(Beginning of Information shown)
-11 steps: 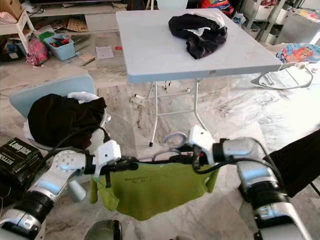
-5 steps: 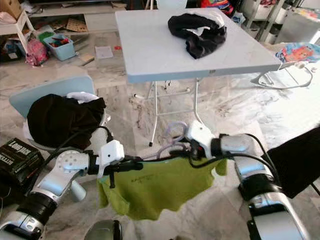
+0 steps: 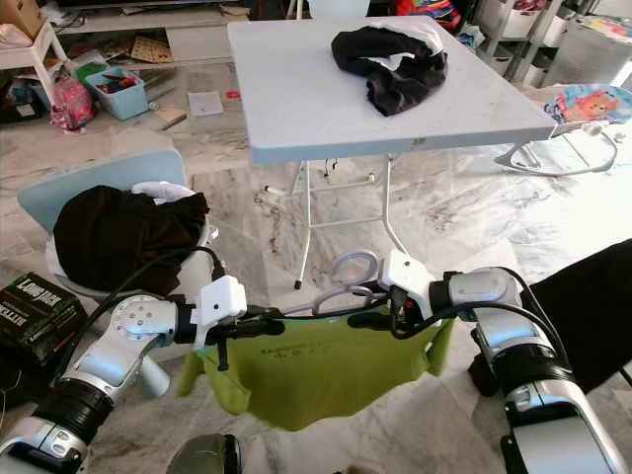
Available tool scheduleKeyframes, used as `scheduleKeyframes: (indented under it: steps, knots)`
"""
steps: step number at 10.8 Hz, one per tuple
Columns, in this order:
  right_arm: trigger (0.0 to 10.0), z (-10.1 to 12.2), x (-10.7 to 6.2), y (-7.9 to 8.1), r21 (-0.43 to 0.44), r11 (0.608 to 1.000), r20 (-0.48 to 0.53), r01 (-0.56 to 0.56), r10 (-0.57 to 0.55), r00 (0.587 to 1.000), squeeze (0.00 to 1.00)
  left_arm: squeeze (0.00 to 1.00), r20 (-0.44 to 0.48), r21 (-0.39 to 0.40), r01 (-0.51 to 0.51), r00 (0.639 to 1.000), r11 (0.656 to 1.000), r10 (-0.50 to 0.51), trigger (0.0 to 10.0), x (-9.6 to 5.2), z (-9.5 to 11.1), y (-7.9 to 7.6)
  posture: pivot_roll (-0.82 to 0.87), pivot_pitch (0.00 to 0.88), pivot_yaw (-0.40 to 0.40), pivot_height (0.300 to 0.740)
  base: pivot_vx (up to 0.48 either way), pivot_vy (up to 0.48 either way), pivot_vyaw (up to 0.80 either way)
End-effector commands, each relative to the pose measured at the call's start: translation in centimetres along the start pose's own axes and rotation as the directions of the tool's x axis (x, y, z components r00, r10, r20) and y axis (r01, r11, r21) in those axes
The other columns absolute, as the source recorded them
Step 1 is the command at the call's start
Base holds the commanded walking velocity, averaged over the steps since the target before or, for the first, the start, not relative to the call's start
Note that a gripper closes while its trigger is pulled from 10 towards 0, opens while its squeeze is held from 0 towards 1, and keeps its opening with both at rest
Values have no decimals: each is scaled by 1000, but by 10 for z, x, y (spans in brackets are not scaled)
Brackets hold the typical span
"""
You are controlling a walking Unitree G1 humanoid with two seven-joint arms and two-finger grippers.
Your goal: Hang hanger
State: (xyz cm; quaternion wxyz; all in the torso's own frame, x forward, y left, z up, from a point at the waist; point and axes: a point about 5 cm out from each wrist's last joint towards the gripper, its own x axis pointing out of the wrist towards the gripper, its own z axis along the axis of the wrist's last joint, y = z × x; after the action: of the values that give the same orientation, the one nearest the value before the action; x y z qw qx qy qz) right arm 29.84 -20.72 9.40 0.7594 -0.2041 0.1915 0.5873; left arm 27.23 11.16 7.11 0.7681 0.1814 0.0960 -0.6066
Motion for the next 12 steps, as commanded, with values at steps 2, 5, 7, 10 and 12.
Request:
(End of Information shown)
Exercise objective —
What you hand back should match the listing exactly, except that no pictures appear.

Result for this exercise —
-11 steps: 
-5 steps: 
+0 steps: 
Available tool scheduleKeyframes, used as `scheduleKeyframes: (indented under it: steps, knots)`
"""
steps: step number at 10.8 Hz, one per tuple
Columns, in this order:
  right_arm: trigger (0.0 to 10.0), z (-10.1 to 12.2), x (-10.7 to 6.2), y (-7.9 to 8.1), r21 (-0.43 to 0.44), r11 (0.608 to 1.000), r20 (-0.48 to 0.53), r01 (-0.56 to 0.56), r10 (-0.57 to 0.55), r00 (0.587 to 1.000), squeeze (0.00 to 1.00)
  left_arm: squeeze (0.00 to 1.00), r20 (-0.44 to 0.48), r21 (-0.39 to 0.40), r01 (-0.51 to 0.51), r00 (0.639 to 1.000), r11 (0.656 to 1.000), r10 (-0.50 to 0.51), trigger (0.0 to 10.0), x (-9.6 to 5.2), z (-9.5 to 11.1), y (-7.9 to 7.6)
  posture: pivot_roll (-0.82 to 0.87), pivot_pitch (0.00 to 0.88), pivot_yaw (-0.40 to 0.40), pivot_height (0.300 to 0.740)
  base: pivot_vx (up to 0.48 either way), pivot_vy (up to 0.48 either way), pivot_vyaw (up to 0.80 either way)
End-effector commands, each relative to the pose measured at the call's start: translation in centimetres along the start pose's own axes and rotation as the directions of the tool's x axis (x, y, z components r00, r10, r20) and y axis (r01, r11, r21) in those axes
The other columns absolute, as the source recorded them
Step 1 is the command at the call's start
Base holds the commanded walking velocity, averaged over the steps since the target before or, for the first, the start, not relative to the call's start
Note that a gripper closes while its trigger is pulled from 10 towards 0, opens while its squeeze is held from 0 towards 1, and keeps its opening with both at rest
Values have no decimals: each is scaled by 1000, but by 10 for z, x, y (spans in brackets are not scaled)
Brackets hold the typical span
"""
You are controlling a walking Unitree G1 humanoid with two seven-joint arms and two-finger grippers.
Your goal: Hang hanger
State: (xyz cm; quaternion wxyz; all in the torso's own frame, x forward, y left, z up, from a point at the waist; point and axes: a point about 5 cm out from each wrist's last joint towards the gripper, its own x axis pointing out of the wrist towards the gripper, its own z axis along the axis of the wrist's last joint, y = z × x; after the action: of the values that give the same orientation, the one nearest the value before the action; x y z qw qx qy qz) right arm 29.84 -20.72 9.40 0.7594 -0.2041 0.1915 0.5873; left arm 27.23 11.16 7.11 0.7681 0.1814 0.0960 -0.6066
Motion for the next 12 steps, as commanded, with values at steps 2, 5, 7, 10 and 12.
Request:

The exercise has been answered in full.